On the one hand, Civ4, and in particular the BTS expansion are absolutely stunning works of art/culture. Absolutely amazing achievements.
But on the other, the lack of anything like realistic scaling, the cartoonish way in which one portrays the same "leader" plucked from one historical period for any given society but who then somehow miraculously survives as the "God" force behind that societies evolution for thousands of years . . . warrior units who can cover the same geographic area s "Mech Infantry," . . . "Libraries" that take thousands of years to "build" . . . population growth rates determined by availability of "food," etc., etc. the game is absolutely chock full of unrealisms and suspensions of disbelief that in other genres (e.g., Forge or War in the Pacific) are avoided like the plague.
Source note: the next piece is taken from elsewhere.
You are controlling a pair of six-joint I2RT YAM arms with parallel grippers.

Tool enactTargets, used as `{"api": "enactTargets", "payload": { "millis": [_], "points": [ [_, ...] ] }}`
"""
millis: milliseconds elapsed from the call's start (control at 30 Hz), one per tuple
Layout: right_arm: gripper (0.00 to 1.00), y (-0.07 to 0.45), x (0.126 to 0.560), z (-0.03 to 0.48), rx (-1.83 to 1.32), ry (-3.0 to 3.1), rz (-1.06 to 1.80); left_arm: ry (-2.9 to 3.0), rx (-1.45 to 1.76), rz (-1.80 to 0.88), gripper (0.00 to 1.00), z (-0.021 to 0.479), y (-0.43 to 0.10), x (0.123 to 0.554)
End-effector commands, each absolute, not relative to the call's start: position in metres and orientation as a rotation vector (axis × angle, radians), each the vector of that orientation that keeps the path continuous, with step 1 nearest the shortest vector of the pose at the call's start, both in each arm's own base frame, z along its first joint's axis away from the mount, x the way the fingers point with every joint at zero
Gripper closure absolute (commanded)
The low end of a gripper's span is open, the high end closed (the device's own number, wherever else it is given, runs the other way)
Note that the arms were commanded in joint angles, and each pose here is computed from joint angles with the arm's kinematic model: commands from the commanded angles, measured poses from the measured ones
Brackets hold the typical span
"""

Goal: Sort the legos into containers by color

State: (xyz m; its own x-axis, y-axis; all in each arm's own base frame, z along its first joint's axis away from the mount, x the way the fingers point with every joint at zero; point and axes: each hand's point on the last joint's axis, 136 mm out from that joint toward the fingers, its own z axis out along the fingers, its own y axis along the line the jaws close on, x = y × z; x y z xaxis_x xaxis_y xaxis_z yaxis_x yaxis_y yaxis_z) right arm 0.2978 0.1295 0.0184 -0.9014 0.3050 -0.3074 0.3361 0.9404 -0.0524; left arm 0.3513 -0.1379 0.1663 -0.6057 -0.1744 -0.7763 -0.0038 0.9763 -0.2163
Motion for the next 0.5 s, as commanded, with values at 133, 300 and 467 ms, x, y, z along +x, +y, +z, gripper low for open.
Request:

Not to say ANY strategy game can ever be fully 'realistic' but I would guess we could agree realism is a kind of 'sliding scale,' and that a game like WiTP or FoF is 'more' realistic than a game like 'Civ,' or by extension (and presumption, since I'm going just by reviews) the same relative comparison could be made between CoGEE and E:TW.
Maybe I'm off-base, and I'd love if anyone who actually knows what they're talking about will chime in (hint, hint Eric, and Eric . . .) but I get the impression that building a game like COGEE, which exhibits such a high-degree of success at striving for 'realism,' in the sense of the term I just laid out, is a HIGHLY difficult creative task. You make a change to reduce unrealism here (in-game Factor A), you produce unrealism there (in-game Factor B). You achieve a solution that balances the level of realism in factors A & B and you produce an exploitable difficulty in that the AI as it stands cannot cope. You fix the AI so that it can 'understand' the balance of A & B and you introduce a bug. You change the code so that the bug is no more and you introduce a new Factor C that is unrealistic . . . and on and on, I imagine the weeks and months of design work must proceed in the quest to achieve this form of art. And that is to say nothing of the GSUE, the graphics, the music, the order of battle, the historicity, or for that matter the overarching conceptual design.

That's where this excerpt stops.